■ Collected data:
=== Begin Enclosure ===
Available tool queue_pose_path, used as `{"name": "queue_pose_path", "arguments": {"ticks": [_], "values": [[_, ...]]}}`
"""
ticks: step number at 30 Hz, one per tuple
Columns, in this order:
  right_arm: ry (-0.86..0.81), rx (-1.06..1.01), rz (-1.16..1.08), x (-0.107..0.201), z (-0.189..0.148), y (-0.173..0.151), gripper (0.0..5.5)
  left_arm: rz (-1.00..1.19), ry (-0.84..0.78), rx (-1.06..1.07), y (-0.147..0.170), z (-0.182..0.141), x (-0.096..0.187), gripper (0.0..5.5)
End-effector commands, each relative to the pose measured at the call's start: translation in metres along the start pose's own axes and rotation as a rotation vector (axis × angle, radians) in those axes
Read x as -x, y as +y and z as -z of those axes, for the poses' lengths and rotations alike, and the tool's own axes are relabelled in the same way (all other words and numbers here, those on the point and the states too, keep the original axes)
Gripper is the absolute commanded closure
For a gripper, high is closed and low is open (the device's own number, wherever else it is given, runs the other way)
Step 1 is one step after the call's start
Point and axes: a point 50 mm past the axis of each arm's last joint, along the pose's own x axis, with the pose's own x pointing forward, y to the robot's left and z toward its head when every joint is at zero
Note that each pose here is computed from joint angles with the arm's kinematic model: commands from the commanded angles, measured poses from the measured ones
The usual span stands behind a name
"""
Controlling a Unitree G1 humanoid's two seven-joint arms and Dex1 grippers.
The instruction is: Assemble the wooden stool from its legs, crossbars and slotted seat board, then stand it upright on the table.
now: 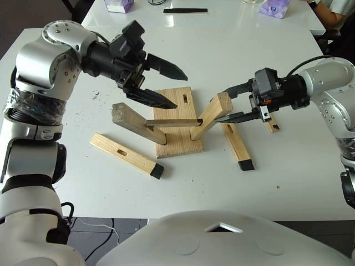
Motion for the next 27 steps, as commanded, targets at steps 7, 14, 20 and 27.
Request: {"name": "queue_pose_path", "arguments": {"ticks": [7,14,20,27], "values": [[0.150,-0.098,-0.081,-0.012,0.031,0.004,3.49,-0.022,0.198,0.194,0.011,0.101,-0.013,1.73],[0.150,-0.105,-0.058,-0.011,0.033,0.007,3.49,-0.071,-0.246,-0.006,0.024,-0.012,0.011,1.73],[0.140,-0.114,-0.032,-0.010,0.035,0.012,3.49,-0.079,-0.281,-0.059,-0.003,-0.029,0.028,1.73],[0.143,-0.115,-0.051,-0.012,0.035,0.011,3.49,-0.060,0.043,0.140,-0.007,0.085,-0.025,1.73]]}}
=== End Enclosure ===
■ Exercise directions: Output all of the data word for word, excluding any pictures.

■ Response for this exercise:
Available tool queue_pose_path, used as `{"name": "queue_pose_path", "arguments": {"ticks": [_], "values": [[_, ...]]}}`
"""
ticks: step number at 30 Hz, one per tuple
Columns, in this order:
  right_arm: ry (-0.86..0.81), rx (-1.06..1.01), rz (-1.16..1.08), x (-0.107..0.201), z (-0.189..0.148), y (-0.173..0.151), gripper (0.0..5.5)
  left_arm: rz (-1.00..1.19), ry (-0.84..0.78), rx (-1.06..1.07), y (-0.147..0.170), z (-0.182..0.141), x (-0.096..0.187), gripper (0.0..5.5)
End-effector commands, each relative to the pose measured at the call's start: translation in metres along the start pose's own axes and rotation as a rotation vector (axis × angle, radians) in those axes
Read x as -x, y as +y and z as -z of those axes, for the poses' lengths and rotations alike, and the tool's own axes are relabelled in the same way (all other words and numbers here, those on the point and the states too, keep the original axes)
Gripper is the absolute commanded closure
For a gripper, high is closed and low is open (the device's own number, wherever else it is given, runs the other way)
Step 1 is one step after the call's start
Point and axes: a point 50 mm past the axis of each arm's last joint, along the pose's own x axis, with the pose's own x pointing forward, y to the robot's left and z toward its head when every joint is at zero
Note that each pose here is computed from joint angles with the arm's kinematic model: commands from the commanded angles, measured poses from the measured ones
The usual span stands behind a name
"""
Controlling a Unitree G1 humanoid's two seven-joint arms and Dex1 grippers.
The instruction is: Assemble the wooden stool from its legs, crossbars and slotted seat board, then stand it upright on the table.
now: 
Motion for the next 27 steps, as commanded, targets at steps 7, 14, 20 and 27.
Request: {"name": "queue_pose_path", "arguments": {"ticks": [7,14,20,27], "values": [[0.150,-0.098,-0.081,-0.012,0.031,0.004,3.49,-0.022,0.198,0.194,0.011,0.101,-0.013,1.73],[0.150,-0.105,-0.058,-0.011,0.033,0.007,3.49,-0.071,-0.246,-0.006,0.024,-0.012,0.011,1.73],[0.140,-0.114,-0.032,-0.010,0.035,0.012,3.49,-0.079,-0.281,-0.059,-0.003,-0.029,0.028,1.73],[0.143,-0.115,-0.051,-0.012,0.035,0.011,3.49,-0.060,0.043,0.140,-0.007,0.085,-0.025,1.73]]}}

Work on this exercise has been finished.